§ WHAT IS EXPECTED: How many lines of the listing below hold the word "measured"? Answer with the number alone.

(ENTRIES SHOWN begins)

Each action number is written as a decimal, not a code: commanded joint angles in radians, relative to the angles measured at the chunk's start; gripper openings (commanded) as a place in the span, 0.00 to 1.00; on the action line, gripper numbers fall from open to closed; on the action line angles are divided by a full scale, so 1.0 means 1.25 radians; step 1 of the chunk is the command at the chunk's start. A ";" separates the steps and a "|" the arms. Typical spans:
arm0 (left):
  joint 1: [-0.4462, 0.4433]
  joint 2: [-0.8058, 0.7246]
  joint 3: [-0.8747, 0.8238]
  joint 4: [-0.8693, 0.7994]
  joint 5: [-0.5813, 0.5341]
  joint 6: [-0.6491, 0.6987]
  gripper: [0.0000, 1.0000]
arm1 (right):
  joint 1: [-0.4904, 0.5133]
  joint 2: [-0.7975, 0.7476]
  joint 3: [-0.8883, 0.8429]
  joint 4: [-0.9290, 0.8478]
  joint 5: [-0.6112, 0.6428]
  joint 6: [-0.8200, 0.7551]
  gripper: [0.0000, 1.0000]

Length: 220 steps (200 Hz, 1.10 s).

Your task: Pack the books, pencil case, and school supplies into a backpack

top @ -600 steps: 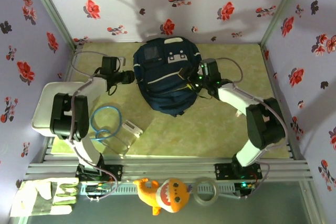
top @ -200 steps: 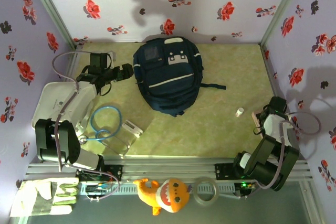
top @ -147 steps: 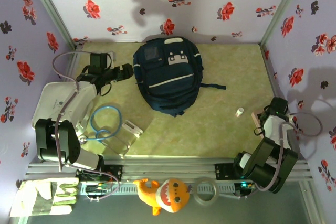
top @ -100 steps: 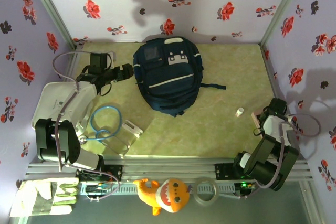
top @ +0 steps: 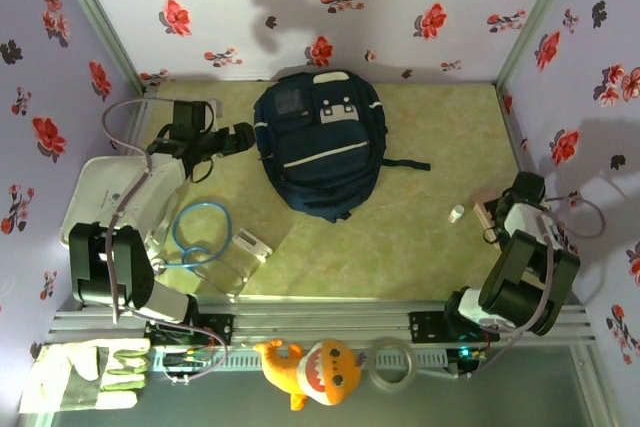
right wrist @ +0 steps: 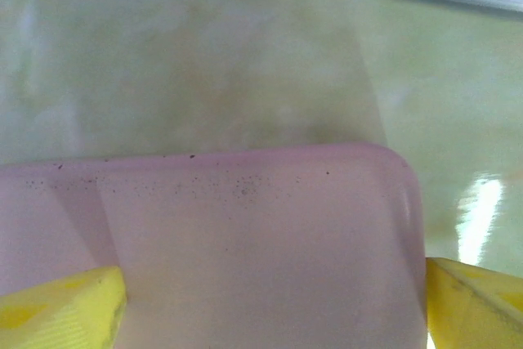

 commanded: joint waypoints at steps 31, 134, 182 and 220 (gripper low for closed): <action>0.005 0.010 0.028 -0.014 0.017 0.005 0.96 | 0.075 0.092 0.098 0.033 -0.108 -0.037 0.92; 0.005 0.015 0.031 -0.020 0.022 0.013 0.97 | 0.088 0.201 0.286 -0.051 -0.183 -0.310 0.95; 0.005 0.021 0.033 -0.018 0.026 0.010 0.97 | 0.092 0.284 0.412 -0.167 -0.105 -0.451 0.99; 0.006 0.016 0.037 -0.023 0.029 0.013 0.97 | 0.079 0.379 0.459 -0.122 -0.237 -0.490 0.99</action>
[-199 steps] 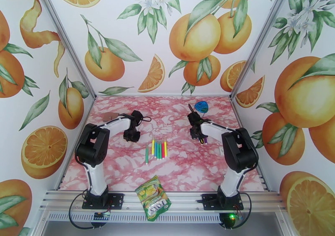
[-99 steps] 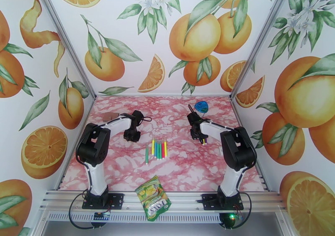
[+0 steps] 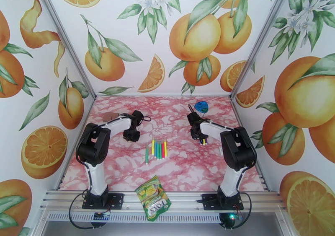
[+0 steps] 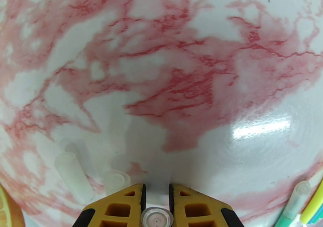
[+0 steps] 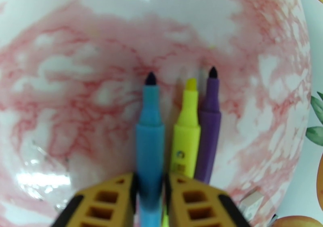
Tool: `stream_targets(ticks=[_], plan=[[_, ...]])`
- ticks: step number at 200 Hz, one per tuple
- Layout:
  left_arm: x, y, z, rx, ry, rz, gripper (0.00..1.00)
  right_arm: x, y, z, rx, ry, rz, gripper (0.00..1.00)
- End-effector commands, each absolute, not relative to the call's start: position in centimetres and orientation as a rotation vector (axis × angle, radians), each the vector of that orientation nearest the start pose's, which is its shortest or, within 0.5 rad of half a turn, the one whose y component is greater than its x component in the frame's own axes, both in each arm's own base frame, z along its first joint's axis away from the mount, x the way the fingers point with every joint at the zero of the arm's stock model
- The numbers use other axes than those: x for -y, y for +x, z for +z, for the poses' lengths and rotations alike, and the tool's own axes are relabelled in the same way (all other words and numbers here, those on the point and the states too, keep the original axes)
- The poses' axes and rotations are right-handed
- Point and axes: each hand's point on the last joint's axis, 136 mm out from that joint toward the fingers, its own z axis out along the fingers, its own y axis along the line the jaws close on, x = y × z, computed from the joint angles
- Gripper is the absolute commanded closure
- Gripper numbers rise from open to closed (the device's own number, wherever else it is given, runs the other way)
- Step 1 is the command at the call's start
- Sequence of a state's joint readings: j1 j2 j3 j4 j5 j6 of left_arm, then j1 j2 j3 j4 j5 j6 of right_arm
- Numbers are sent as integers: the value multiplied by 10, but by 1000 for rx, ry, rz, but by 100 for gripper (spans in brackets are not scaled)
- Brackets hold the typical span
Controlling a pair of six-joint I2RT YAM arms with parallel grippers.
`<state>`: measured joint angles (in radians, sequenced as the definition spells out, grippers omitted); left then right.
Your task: Open the pen caps
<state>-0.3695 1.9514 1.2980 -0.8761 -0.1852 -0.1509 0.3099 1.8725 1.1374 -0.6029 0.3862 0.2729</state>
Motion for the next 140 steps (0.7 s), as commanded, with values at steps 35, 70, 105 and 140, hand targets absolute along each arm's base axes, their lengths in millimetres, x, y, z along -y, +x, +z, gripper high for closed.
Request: stream_targets(ticks=[35, 70, 105, 140], plan=[[82, 348, 16, -3016, 283, 374, 73, -48, 378, 27, -2761, 44, -442, 72], [82, 350, 22, -3003, 275, 367, 72, -50, 381, 38, -2728, 48, -412, 68], [90, 353, 33, -2978, 273, 300, 72, -59, 380, 51, -2709, 22, -348, 67], [105, 361, 53, -2924, 267, 167, 71, -75, 381, 67, -2661, -30, -283, 65]])
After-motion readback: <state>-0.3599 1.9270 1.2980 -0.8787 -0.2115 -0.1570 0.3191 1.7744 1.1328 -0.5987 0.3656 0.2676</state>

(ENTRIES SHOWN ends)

§ ANSWER BELOW: 2